Dataset entries:
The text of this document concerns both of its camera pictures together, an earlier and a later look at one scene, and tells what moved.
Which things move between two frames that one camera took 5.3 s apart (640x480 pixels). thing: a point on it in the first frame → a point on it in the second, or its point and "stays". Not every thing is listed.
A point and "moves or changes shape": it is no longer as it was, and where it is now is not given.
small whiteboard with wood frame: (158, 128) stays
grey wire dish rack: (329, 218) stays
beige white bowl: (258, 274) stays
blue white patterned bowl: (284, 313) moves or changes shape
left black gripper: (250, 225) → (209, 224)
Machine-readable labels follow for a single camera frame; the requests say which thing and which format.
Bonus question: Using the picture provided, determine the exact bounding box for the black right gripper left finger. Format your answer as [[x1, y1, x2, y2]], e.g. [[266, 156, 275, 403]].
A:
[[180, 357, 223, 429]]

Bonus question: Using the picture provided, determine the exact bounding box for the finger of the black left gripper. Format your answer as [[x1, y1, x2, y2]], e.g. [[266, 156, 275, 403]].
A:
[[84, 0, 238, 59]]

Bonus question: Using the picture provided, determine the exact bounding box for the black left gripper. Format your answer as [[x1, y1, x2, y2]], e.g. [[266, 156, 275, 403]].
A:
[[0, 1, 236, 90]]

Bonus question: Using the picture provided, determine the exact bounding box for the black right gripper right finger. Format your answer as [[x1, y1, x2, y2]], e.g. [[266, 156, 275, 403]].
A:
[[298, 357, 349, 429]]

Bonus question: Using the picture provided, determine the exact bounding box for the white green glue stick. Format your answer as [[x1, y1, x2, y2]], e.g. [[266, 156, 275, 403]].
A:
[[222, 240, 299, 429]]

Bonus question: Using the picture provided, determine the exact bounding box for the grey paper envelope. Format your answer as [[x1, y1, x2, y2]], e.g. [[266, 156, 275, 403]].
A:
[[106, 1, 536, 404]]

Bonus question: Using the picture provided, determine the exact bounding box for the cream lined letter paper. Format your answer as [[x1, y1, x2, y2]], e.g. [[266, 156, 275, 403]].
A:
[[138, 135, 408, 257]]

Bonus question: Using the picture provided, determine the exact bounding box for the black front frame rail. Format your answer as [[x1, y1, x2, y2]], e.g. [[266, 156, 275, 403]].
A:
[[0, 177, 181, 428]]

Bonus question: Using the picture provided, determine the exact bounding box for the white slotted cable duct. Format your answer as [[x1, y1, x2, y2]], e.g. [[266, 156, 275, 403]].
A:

▸ WORK REQUIRED
Each line that holds the string "gripper" is to be copied from the entries above.

▸ PROBLEM SOLUTION
left black gripper: (250, 225) → (209, 224)
Bonus question: Using the picture provided, determine the exact bounding box for the black right gripper left finger. Format your answer as [[x1, y1, x2, y2]], e.g. [[266, 156, 275, 403]].
Bonus question: Using the picture provided, determine the exact bounding box for the finger of the black left gripper. Format your answer as [[x1, y1, x2, y2]], e.g. [[266, 156, 275, 403]].
Bonus question: Using the picture provided, determine the exact bounding box for the black left gripper. Format your answer as [[x1, y1, x2, y2]], e.g. [[266, 156, 275, 403]].
Bonus question: Using the picture provided, determine the exact bounding box for the black right gripper right finger. Format your answer as [[x1, y1, x2, y2]], e.g. [[266, 156, 275, 403]].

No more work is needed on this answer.